▶ Given material

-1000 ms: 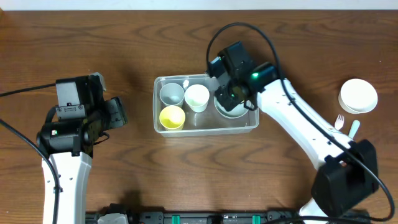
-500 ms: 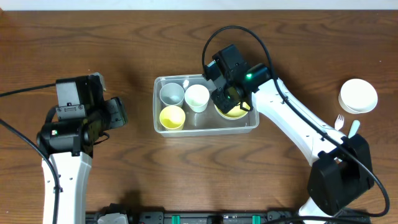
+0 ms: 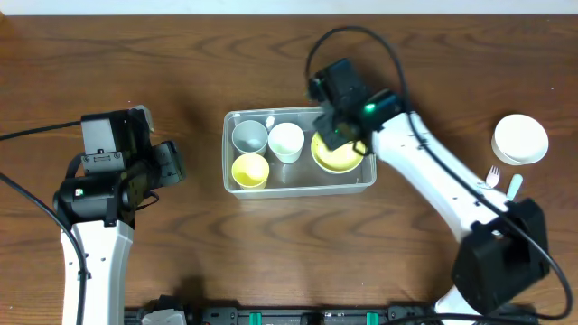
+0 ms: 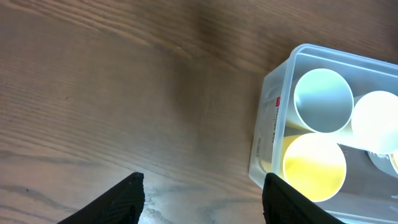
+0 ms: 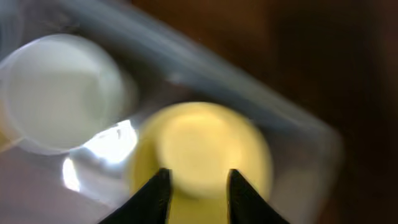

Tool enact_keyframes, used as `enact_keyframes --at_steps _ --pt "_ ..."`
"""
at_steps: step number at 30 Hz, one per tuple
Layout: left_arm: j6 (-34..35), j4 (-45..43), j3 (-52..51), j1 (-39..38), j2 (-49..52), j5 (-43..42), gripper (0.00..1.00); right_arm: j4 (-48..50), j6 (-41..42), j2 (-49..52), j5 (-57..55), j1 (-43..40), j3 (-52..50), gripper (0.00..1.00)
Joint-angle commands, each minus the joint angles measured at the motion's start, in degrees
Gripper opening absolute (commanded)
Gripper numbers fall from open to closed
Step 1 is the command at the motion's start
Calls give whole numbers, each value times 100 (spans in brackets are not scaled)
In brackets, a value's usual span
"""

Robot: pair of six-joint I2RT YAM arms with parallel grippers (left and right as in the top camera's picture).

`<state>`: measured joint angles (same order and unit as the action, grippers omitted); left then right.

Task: Pack container
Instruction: 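Grasp the yellow bowl rim and stack it on the grey bowl, then move the right gripper to the white bowl and grasp its rim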

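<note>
A clear plastic container [image 3: 368,171] lies mid-table. It holds a grey-blue cup [image 3: 250,135], a white cup [image 3: 286,141], a yellow cup [image 3: 249,169] and, at its right end, a yellow bowl [image 3: 336,155]. My right gripper [image 3: 341,134] hovers over the bowl's far edge. In the blurred right wrist view the gripper [image 5: 198,196] stands open above the yellow bowl [image 5: 202,146], not touching it. My left gripper [image 4: 202,202] is open over bare wood, left of the container [image 4: 266,134].
At the table's right edge sit a white bowl [image 3: 520,138], a white fork [image 3: 492,174] and a pale teal utensil [image 3: 513,187]. Bare wood lies left of the container and along the front.
The right gripper was shut on the yellow bowl just above the pale bowl in the container. Now it is open and higher, and the yellow bowl rests where the pale bowl showed.
The right gripper first gripped the yellow bowl's rim at the table's far right. Then it held the bowl near the container's right end, then low over the pale bowl inside. Now the bowl sits there, let go. The left arm stayed still.
</note>
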<state>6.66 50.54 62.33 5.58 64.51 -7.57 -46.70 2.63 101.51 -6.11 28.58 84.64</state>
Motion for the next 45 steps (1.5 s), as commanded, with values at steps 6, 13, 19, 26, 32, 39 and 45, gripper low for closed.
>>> enact_keyframes --at_steps 6,13,19,26,32,39,45 --pt "31 -9 2 20 22 -39 62 -223 999 -1193 -339 -2420 304 59" --pt "31 -11 2 20 24 -37 62 -566 887 -614 -278 -4210 214 60" --pt "31 -9 2 20 24 -39 62 -542 540 240 -118 -4719 214 60" --pt "33 -9 2 20 24 -39 62 -424 544 1145 -140 -4881 214 60" --pt "31 -9 2 20 24 -39 62 -229 542 1670 -142 -4970 214 61" --pt "33 -9 2 20 22 -39 62 -192 542 1956 -138 -4999 214 56" --pt "33 -9 2 20 22 -39 62 -188 546 1956 -136 -4999 216 17"
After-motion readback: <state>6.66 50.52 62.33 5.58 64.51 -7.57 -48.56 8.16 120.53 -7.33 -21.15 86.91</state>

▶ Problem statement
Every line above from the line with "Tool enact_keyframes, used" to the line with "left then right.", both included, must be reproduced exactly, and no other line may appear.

▶ Reply
Tool enact_keyframes, used as `enact_keyframes --at_steps _ --pt "_ ..."`
"""
at_steps: step number at 30 Hz, one per tuple
Layout: left_arm: j6 (-34..35), j4 (-45..43), j3 (-52..51), j1 (-39..38), j2 (-49..52), j5 (-43..42), gripper (0.00..1.00); right_arm: j4 (-48..50), j6 (-41..42), j2 (-49..52), j5 (-57..55), j1 (-43..40), j3 (-52..50), gripper (0.00..1.00)
Joint-angle commands, each minus the joint angles measured at the motion's start, in degrees
Gripper opening absolute (commanded)
Gripper numbers fall from open to closed
Step 1 is the command at the motion's start
Calls give whole numbers, each value times 100 (spans in brackets are not scaled)
In brackets, a value's usual span
"""

Robot: pair of six-joint I2RT YAM arms with parallel grippers (left and right as in the top camera's picture).

`<state>`: measured joint angles (same order and unit as the action, grippers omitted); left then right.

Nothing further is needed for the answer.